April 6, 1866.—The novel by Miss Mulock, “John Halifax, Gentleman,” is a bolder book than it seems, for it attacks in the English way the social problem of equality. And the solution reached is that every one may become a gentleman, even though he may be born in the gutter. In its way the story protests against conventional superiorities, and shows that true nobility consists in character, in personal merit, in moral distinction, in elevation of feeling and of language, in dignity of life, and in self-respect. This is better than Jacobinism, and the opposite of the mere brutal passion for equality. Instead of dragging everybody down, the author simply proclaims the right of every one to rise. A man may be born rich and noble—he is not born a gentleman. This word is the Shibboleth of England; it divides her into two halves, and civilized society into two castes. Among gentlemen—courtesy, equality, and politeness; toward those below—contempt, disdain, coldness and indifference. It is the old separation between the ingenui and all others; between the [Greek: eleutheroi] and the [Greek: banauphoi], the continuation of the feudal division between the gentry and the roturiers.

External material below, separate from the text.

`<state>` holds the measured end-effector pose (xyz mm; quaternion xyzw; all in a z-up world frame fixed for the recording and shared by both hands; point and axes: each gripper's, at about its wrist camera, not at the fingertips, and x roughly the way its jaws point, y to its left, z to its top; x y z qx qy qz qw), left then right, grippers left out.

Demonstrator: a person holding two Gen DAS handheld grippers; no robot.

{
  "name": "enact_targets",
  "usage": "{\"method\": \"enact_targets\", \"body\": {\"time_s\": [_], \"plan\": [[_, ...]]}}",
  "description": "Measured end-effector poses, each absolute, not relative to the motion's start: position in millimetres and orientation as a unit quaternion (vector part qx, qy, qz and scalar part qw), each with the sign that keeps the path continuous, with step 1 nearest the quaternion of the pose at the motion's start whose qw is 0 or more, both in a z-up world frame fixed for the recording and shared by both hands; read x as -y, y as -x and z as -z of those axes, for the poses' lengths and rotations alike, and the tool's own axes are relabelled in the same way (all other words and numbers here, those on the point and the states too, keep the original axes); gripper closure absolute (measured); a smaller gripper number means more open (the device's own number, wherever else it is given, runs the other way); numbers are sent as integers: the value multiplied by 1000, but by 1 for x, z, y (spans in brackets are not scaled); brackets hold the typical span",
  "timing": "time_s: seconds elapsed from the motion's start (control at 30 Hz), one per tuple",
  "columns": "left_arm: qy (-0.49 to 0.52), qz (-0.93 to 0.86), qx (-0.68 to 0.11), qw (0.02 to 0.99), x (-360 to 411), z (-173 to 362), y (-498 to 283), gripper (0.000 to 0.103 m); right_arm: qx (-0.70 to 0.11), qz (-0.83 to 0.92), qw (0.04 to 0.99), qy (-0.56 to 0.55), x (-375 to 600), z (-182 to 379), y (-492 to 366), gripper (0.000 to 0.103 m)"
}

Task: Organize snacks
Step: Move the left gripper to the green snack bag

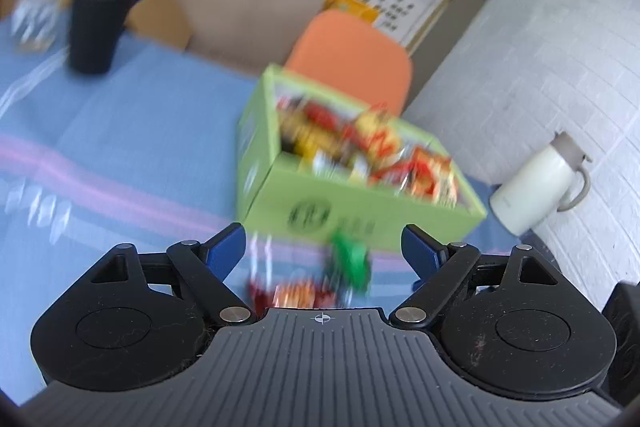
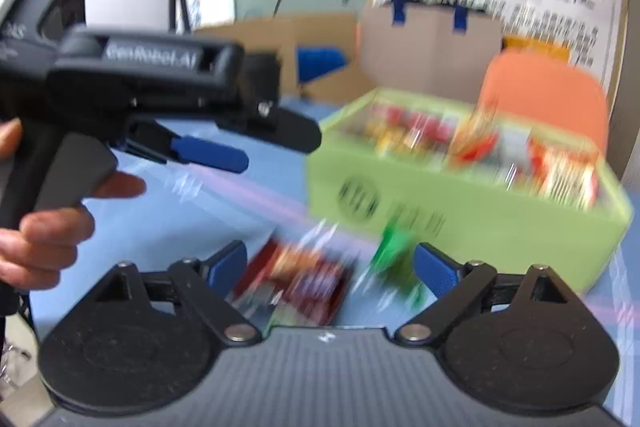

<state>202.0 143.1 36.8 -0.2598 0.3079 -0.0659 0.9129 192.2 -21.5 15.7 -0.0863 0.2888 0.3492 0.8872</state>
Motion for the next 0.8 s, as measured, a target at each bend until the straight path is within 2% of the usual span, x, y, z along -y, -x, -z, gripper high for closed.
{"method": "enact_targets", "body": {"time_s": [0.17, 0.33, 0.8], "plan": [[289, 81, -353, 886, -135, -9, -172, 31, -307, -321, 892, 84, 18, 4, -159, 8], [270, 103, -375, 881, -116, -2, -171, 32, -323, -314, 890, 66, 21, 13, -138, 8], [259, 117, -388, 877, -96, 4, -171, 32, -312, -291, 900, 86, 14, 22, -130, 7]]}}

What, then, is a gentleman? Apparently he is the free man, the man who is stronger than things, and believes in personality as superior to all the accessory attributes of fortune, such as rank and power, and as constituting what is essential, real, and intrinsically valuable in the individual. Tell me what you are, and I will tell you what you are worth. “God and my Right;” there is the only motto he believes in. Such an ideal is happily opposed to that vulgar ideal which is equally English, the ideal of wealth, with its formula, “How much is he worth?” In a country where poverty is a crime, it is good to be able to say that a nabob need not as such be a gentleman. The mercantile ideal and the chivalrous ideal counterbalance each other; and if the one produces the ugliness of English society and its brutal side, the other serves as a compensation.

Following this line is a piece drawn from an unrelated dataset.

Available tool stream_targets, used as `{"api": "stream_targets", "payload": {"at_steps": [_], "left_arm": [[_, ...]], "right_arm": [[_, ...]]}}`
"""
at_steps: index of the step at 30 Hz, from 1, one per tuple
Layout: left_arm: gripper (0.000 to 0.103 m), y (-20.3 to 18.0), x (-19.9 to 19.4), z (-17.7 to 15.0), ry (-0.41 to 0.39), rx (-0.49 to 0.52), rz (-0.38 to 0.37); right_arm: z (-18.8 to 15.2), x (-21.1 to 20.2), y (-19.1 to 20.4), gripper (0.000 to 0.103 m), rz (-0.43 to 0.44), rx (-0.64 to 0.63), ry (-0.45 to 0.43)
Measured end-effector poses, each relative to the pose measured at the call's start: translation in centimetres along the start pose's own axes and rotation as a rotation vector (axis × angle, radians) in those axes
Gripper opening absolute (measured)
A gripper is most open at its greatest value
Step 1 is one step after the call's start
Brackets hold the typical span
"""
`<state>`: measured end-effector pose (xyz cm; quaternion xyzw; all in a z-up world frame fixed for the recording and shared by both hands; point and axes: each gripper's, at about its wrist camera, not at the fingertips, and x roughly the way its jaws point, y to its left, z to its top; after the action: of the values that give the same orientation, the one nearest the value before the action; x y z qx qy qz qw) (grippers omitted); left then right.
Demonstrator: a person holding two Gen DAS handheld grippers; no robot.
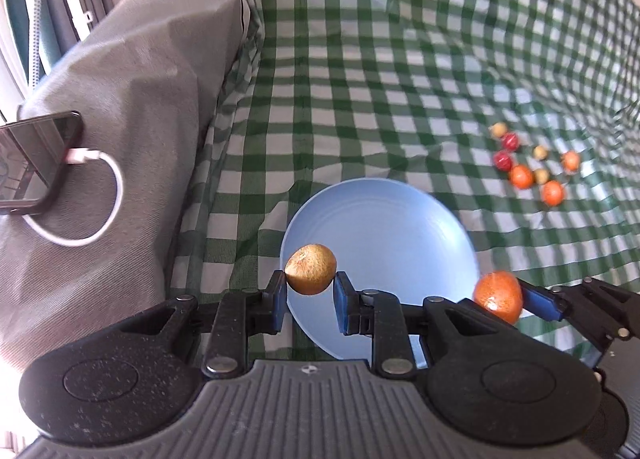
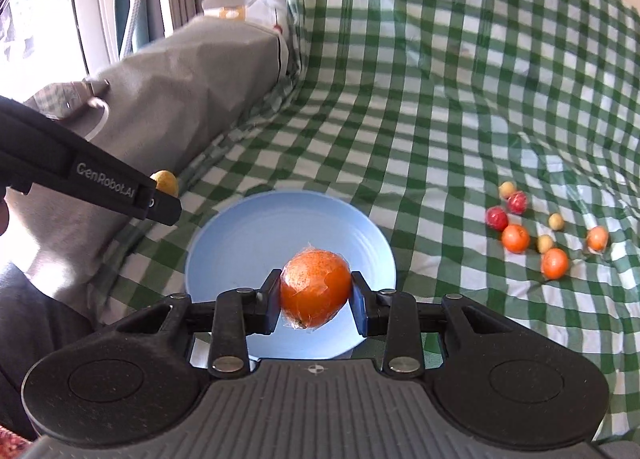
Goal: Organize fruits
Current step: 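Carry the orange and kiwi over the blue plate with both tools, then open both tools to drop the orange and kiwi onto the plate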
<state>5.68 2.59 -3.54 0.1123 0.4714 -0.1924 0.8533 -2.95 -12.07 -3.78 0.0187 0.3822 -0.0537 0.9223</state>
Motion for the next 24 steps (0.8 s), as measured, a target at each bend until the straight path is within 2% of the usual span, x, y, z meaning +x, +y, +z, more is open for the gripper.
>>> {"api": "stream_targets", "payload": {"at_steps": [10, 12, 13, 14, 15, 16, 17, 18, 19, 24], "left_arm": [[0.028, -0.8, 6.2, 0.2, 0.09, 0.074, 0.055], [0.033, -0.7, 6.9, 0.3, 0.102, 0.071, 0.054], [0.053, -0.7, 7.0, 0.4, 0.107, 0.071, 0.053], [0.081, -0.7, 6.9, 0.4, 0.104, 0.068, 0.052], [0.093, -0.7, 6.4, 0.5, 0.087, 0.062, 0.051], [0.102, -0.6, 5.7, 0.6, 0.059, 0.056, 0.048], [0.103, -0.5, 4.8, 0.5, 0.026, 0.053, 0.044], [0.103, -0.6, 3.9, 0.4, 0.016, 0.062, 0.039], [0.103, -0.6, 3.1, 0.3, 0.019, 0.075, 0.04], [0.103, 0.1, -1.1, -2.1, 0.023, 0.056, 0.079]], "right_arm": [[-0.7, 5.0, 0.1, 0.036, -0.012, -0.046, 0.114], [-0.7, 5.6, 0.0, 0.036, -0.014, -0.054, 0.122], [-0.7, 5.8, 0.1, 0.037, -0.012, -0.059, 0.126], [-0.5, 6.2, -0.1, 0.037, -0.005, -0.068, 0.129], [-0.4, 6.2, -0.1, 0.038, 0.0, -0.075, 0.126], [-0.2, 6.0, 0.0, 0.05, 0.005, -0.085, 0.114], [0.1, 5.7, 0.0, 0.06, 0.006, -0.099, 0.108], [0.3, 5.2, 0.0, 0.078, -0.005, -0.105, 0.096], [0.4, 4.4, 0.0, 0.086, -0.02, -0.101, 0.075], [-0.2, -0.2, -1.0, 0.093, -0.006, -0.035, 0.071]]}}
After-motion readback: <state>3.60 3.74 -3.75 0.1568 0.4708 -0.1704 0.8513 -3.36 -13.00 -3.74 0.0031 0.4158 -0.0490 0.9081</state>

The gentleman, then, is the man who is master of himself, who respects himself, and makes others respect him. The essence of gentlemanliness is self-rule, the sovereignty of the soul. It means a character which possesses itself, a force which governs itself, a liberty which affirms and regulates itself, according to the type of true dignity. Such an ideal is closely akin to the Roman type of dignitas cum auctoritate. It is more moral than intellectual, and is particularly suited to England, which is pre-eminently the country of will. But from self-respect a thousand other things are derived—such as the care of a man’s person, of his language, of his manners; watchfulness over his body and over his soul; dominion over his instincts and his passions; the effort to be self-sufficient; the pride which will accept no favor; carefulness not to expose himself to any humiliation or mortification, and to maintain himself independent of any human caprice; the constant protection of his honor and of his self-respect. Such a condition of sovereignty, insomuch as it is only easy to the man who is well-born, well-bred, and rich, was naturally long identified with birth, rank, and above all with property. The idea “gentleman” is, then, derived from feudality; it is, as it were, a milder version of the seigneur.